The Denver center, in a report in the journal Annals of Emergency Medicine, has tallied 126 cases of apparent ibuprofen overdose resulting in seizures, slower than normal heartbeat, nausea, blurred vision, temporary cessation of breathing and kidney malfunction. All of the symptoms began within four hours of taking doses of ibuprofen greater than recommended by the manufacturer.

While deaths were reported in three cases, most were comparatively mild, but the poison center advised renewed caution about ibuprofen. Overdose levels necessary to bring on symptoms in adults were more unpredictable than in children.
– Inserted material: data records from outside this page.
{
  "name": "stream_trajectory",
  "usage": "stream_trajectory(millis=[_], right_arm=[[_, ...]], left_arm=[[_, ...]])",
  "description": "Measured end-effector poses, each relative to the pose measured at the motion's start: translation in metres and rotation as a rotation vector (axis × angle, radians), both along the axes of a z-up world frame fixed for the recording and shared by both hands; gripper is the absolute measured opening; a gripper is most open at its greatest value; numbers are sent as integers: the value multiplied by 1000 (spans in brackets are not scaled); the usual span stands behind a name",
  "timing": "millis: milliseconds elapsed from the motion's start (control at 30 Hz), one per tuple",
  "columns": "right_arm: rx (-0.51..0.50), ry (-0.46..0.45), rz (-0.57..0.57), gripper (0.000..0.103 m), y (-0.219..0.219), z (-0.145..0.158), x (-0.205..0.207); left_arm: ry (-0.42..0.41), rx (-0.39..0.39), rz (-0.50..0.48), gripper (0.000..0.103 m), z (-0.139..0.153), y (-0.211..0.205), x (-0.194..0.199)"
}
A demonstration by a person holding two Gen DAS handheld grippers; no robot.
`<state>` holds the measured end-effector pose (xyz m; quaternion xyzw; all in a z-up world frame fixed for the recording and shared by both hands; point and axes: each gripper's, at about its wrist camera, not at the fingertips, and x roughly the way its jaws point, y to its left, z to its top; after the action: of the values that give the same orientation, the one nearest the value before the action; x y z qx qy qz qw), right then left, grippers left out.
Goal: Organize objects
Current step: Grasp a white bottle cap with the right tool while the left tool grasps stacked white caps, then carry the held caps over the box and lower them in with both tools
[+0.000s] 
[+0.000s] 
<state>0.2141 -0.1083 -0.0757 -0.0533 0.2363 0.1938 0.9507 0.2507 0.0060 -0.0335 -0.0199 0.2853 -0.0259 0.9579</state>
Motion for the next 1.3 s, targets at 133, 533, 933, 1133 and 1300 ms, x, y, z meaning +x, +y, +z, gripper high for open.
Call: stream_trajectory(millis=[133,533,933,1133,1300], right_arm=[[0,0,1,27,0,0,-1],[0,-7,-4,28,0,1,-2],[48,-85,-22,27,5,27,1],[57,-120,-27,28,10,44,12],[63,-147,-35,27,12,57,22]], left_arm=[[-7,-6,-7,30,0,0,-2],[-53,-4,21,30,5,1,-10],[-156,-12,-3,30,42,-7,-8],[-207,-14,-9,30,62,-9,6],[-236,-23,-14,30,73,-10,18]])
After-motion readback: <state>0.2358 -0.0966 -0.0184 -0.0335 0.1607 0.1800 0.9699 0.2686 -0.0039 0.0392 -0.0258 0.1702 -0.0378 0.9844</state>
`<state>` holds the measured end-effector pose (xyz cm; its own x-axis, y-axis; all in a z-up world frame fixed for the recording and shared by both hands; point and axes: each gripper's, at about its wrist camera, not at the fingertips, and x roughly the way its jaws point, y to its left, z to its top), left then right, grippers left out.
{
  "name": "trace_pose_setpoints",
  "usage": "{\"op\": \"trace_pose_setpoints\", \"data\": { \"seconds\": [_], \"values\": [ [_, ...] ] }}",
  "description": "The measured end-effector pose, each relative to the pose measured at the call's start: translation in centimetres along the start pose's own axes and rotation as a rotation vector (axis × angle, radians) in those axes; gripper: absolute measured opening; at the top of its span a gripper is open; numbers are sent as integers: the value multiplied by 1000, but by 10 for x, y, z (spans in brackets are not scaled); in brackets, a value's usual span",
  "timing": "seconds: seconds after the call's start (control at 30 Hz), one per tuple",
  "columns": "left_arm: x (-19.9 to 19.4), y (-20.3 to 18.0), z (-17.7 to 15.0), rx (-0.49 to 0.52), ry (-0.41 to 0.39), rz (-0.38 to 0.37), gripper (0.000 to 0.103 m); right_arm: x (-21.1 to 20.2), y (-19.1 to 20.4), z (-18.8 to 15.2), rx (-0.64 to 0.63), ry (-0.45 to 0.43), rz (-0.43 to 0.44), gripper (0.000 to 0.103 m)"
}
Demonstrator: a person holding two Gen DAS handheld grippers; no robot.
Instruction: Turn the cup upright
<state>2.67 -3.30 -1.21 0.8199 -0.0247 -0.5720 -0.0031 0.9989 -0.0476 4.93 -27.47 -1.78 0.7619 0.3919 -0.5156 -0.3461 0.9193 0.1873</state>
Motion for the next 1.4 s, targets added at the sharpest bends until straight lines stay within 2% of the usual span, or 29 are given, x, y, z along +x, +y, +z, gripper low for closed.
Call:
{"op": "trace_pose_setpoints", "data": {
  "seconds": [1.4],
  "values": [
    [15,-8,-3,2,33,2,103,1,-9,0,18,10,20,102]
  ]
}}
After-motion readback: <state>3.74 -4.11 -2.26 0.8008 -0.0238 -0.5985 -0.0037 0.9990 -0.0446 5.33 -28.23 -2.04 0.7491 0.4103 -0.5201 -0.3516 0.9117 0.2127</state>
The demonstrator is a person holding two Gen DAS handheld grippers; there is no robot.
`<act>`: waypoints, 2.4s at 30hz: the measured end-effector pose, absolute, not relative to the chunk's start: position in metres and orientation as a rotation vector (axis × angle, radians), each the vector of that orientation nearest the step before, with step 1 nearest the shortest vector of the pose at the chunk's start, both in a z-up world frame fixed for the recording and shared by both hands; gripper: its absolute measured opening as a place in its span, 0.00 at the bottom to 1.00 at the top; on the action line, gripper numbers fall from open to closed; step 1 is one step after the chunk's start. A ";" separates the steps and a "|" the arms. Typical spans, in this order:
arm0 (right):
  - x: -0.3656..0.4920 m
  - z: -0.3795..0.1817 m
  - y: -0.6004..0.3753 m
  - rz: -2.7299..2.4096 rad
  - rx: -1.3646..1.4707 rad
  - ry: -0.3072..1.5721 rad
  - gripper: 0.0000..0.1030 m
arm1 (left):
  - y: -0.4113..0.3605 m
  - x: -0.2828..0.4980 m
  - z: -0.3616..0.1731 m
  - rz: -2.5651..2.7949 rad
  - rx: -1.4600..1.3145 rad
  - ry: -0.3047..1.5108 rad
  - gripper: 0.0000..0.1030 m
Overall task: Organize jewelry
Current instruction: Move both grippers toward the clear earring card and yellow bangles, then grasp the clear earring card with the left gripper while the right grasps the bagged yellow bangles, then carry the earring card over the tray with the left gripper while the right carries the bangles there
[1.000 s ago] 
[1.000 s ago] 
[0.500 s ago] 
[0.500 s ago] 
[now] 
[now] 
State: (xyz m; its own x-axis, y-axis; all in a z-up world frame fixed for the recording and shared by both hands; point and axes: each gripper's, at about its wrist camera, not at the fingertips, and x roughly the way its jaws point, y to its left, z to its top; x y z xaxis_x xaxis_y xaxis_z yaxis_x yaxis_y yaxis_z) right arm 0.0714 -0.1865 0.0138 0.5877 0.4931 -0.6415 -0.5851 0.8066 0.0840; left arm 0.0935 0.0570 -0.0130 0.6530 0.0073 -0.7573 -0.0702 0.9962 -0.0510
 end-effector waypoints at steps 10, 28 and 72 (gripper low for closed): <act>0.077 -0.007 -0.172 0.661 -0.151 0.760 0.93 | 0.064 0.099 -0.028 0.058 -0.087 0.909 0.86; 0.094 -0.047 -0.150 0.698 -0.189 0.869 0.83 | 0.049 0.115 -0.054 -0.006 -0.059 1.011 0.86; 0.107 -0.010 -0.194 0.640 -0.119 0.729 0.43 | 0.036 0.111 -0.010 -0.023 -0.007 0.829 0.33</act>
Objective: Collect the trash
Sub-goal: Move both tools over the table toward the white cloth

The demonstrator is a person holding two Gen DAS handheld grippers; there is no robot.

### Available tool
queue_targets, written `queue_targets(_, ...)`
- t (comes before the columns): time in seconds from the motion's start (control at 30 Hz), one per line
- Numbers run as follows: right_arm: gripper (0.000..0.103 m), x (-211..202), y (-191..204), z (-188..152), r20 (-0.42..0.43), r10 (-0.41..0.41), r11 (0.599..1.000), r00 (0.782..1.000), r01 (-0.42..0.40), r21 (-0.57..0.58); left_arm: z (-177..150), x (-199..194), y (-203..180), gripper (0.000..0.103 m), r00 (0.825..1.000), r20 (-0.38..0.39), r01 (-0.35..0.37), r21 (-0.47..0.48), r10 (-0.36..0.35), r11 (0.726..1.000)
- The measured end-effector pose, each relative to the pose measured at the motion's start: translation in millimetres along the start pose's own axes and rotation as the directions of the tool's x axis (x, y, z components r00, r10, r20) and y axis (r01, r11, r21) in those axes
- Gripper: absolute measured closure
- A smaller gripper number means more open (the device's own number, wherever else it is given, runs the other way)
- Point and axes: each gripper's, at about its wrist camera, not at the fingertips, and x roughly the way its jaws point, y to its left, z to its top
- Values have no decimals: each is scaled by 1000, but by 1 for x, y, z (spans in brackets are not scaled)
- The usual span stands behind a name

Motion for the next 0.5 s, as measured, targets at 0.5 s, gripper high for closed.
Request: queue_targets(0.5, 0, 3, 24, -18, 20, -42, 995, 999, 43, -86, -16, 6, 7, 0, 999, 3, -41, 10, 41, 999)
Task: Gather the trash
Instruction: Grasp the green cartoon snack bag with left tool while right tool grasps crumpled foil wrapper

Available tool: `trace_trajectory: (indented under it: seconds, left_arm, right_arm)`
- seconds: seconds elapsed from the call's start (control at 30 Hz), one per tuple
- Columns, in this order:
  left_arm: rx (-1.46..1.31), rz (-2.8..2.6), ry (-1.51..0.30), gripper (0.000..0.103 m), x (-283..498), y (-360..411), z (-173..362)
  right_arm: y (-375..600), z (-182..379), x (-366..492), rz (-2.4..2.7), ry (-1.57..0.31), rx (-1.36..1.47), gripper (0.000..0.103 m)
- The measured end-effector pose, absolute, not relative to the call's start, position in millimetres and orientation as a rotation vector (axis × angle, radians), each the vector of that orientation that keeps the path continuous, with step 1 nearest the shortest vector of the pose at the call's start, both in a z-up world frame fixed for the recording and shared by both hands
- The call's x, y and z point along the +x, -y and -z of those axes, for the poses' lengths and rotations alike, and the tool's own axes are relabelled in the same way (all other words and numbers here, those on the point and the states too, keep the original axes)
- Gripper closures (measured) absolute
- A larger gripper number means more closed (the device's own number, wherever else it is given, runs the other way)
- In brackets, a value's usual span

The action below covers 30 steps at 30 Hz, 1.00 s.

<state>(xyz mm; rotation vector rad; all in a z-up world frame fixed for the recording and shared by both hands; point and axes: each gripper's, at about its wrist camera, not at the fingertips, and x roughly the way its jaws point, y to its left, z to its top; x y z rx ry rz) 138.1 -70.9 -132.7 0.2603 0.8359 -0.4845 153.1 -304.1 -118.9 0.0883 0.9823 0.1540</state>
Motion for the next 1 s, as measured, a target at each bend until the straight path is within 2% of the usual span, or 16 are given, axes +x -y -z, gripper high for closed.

In adults, some comparatively small overdoses are enough to cause kidney failure.

Tobacco addicts are continuing to kick their habits nationwide, but there continue to be striking regional patterns in the proportion of people smoking and the rate at which they are attempting to quit.

The Centers for Disease Control focused on smoking trends in 22 states that are participating in a new government program that gathers periodic survey data on behavioral health risk factors. Most surprising: Georgia recorded an increase in the proportion of people who smoke between the 1981-to-1983 period and 1985, with 5% more Georgians saying they used tobacco--bringing the state’s rate to 38%.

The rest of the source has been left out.